BACKGROUND AND SUMMARY OF INVENTIONF
This invention relates to thermally responsive electrical switches and more particularly to small, compact switches which are useful as overload protectors.
Past designs of thermally responsive electrical switches employing heater and thermostatic disk assemblies such as described in U.S. Pat. Nos. 3,194,924 and 3,104,296 assigned to the assignee of the present application have been successful and particularly well suited for protective use in connection with electrical apparatus such as encountered in motors and the like. However, tight response tolerance in present designs of motors and the like require devices with precisely controllable "on" times that can be mass produced and protracted "off" times compared to those prior art switches to allow the motor to cool sufficiently before resetting of the protective switch allowing restarting of the motor.
It is an object of this invention to provide a switch which is reliable in operation, has a minimum number of components and has a minimum amount of complexity.
It is another object of this invention to provide a thermostatic switch which is compact and therefore adapted for miniaturization so as to be conveniently inserted into the small spaces directly adjacent the heated parts of motors and the like.
It is another object of this invention to provide a thermostatic switch with a precisely controllable "on" time and a protracted "off" time.
It is yet another object of this invention to provide a thermostatic switch which is adapted for inexpensive manufacture.
It is still another object of this invention to provide a switch which is easily and simply calibrated.
Other objects will be in part apparent and in part pointed out hereinafter.

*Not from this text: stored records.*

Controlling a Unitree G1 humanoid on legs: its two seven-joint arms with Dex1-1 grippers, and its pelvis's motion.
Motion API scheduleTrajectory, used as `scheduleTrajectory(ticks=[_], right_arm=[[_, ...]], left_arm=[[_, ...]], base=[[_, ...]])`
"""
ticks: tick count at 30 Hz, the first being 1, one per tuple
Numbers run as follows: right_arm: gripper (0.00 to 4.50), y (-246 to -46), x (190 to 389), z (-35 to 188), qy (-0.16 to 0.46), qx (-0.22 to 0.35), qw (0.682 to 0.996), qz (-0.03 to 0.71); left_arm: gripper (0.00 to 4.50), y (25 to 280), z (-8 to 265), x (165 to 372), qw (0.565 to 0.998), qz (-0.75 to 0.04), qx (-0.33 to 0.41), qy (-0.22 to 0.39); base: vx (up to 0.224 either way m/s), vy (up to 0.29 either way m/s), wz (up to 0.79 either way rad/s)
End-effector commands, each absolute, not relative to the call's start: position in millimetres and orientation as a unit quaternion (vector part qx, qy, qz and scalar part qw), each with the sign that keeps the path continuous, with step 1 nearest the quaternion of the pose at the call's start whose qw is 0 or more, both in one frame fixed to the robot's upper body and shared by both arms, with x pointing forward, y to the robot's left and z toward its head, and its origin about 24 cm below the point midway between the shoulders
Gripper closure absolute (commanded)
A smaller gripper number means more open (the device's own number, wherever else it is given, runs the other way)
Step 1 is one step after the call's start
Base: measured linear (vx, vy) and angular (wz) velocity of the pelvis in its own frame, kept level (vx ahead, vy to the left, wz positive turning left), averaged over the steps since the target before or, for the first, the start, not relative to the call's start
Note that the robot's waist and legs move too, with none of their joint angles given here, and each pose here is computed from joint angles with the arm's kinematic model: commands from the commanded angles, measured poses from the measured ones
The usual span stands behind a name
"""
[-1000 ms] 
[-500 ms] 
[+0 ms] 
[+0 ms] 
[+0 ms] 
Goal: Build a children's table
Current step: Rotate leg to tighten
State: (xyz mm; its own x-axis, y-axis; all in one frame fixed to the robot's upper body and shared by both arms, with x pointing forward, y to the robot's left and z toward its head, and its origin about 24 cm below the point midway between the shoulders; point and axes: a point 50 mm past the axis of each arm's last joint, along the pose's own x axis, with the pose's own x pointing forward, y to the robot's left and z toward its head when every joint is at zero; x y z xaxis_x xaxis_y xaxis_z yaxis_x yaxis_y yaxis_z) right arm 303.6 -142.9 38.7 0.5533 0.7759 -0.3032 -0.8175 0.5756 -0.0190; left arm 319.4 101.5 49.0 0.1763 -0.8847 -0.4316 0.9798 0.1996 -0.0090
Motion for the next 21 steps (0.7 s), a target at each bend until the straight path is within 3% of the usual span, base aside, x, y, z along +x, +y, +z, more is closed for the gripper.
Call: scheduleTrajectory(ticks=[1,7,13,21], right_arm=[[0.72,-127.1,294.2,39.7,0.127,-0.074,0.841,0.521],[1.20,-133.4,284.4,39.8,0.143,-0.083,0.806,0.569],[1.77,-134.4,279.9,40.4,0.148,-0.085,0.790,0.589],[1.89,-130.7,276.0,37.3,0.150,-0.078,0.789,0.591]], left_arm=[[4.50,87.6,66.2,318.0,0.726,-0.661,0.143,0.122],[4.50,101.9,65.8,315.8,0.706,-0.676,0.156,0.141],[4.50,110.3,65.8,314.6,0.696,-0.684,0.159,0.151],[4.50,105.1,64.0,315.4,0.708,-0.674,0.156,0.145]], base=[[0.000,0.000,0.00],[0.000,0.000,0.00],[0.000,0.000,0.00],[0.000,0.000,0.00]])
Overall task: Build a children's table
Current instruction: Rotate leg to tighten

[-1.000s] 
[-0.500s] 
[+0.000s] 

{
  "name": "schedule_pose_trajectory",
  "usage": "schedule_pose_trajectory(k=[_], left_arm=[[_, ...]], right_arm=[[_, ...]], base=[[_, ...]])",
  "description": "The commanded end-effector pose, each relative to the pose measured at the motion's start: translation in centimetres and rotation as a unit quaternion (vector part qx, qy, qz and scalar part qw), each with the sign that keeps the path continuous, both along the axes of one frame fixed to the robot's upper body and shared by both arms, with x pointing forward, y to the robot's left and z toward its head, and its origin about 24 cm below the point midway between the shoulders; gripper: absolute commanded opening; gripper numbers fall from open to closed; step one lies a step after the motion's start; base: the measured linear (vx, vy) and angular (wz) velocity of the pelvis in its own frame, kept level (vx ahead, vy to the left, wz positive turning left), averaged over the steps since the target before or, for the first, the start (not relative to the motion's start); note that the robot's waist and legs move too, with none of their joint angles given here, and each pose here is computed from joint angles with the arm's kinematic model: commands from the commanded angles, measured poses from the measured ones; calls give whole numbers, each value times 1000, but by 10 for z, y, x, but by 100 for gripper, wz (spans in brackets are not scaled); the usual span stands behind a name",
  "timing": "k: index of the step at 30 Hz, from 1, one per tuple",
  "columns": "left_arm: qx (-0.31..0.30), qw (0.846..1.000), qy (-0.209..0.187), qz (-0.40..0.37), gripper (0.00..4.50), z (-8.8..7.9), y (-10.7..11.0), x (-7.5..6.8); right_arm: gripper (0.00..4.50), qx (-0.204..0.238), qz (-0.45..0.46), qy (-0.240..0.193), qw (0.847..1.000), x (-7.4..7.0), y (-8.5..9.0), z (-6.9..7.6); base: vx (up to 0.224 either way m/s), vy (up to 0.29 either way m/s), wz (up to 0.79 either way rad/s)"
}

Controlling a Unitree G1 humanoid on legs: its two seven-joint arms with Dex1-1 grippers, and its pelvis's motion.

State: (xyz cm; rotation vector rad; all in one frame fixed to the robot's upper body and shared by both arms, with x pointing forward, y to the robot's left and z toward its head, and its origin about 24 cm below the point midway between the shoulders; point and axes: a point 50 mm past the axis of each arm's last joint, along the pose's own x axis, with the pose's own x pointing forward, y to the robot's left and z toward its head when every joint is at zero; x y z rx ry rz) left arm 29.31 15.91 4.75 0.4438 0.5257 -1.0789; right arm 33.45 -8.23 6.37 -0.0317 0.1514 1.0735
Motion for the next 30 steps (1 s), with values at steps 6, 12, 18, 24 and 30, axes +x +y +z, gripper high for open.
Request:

The invention accordingly comprises the elements and combinations of elements, features of construction and arrangement of parts which will be exemplified in the structures hereinafter described, and the scope of the application of which will be indicated in the following claims.
In the accompanying drawings, in which one of various possible embodiments of the invention are illustrated:
FIG. 1 is a perspective view of a switch made in accordance with the invention;
FIG. 2 is a sectional view of the switch illustrated in FIG. 1 taken on line 2--2 of FIG. 1 with the contacts in the closed position;
FIG. 3 is a view similar to FIG. 2 with the contacts in the open position;
FIG. 4 is a bottom plan view of a heater element used in the switch of FIGS. 1-3;
FIG. 5 is a plan view of a bimetallic member used in the switch of FIGS. 1-3;
FIG. 6 is a sectional view similar to FIG. 2 of a second embodiment of the invention;
FIG. 7 is a front plan view of a second heater element used in the switch of FIG. 6; and
FIG. 8 is a top plan view of the second heater element of FIG. 7.
Similar reference characters indicate corresponding parts throughout the several views of the drawings.
Referring now to the drawings, there is shown in FIGS. 1-3, a heat and current sensitive thermally responsive switching device generally referred to by numeral 10. Switch 10 comprises a metallic electrically and thermally conductive housing or can 12 as best shown in FIG. 1. Can 12 may be conveniently formed generally as a parallelepiped with a close ended top portion 14, with side walls 16, and an open ended bottom portion through which is inserted a thermally responsive switching assembly which will be discussed in detail below. The lower section of the side walls 16 are flared out to form a rim 18 around the perimeter of can 12. An example of a suitable material for the can is steel for its weldability and inexpensiveness.
A main winding heater element 20 as best shown in FIG. 4 may be formed from a sheet of material and is generally an elongated rectangle in plan view with a first end adapted to be fixed in the device and a second opposite end adapted to be free. The fixed end preferably has a raised or embossed portion 22 with weld projections 24 spaced on embossed portion 22. Embossed portion 22 of heater element 20 is attached as by welding at one end of top portion 14 of can 12. Heater element 20 extends in cantilever relation from the weld connection in a plane generally parallel to top portion 14 to a point near the opposite end of top portion 14. This placement of heater element 20 provides for a compact design whereby the height of can 12 can be kept at a minimum while using the embossed portion 22 for spacing the main portion of the heater element from the top portion of the can. A spherical projection 26 is provided in heater element 20 as by coining preferably about one quarter of the distance from the end welded to can 12 on the opposite side from the weld. This projection 26 acts as a positive stop for the bimetallic disk member 28 in the open contacts position to be discussed below.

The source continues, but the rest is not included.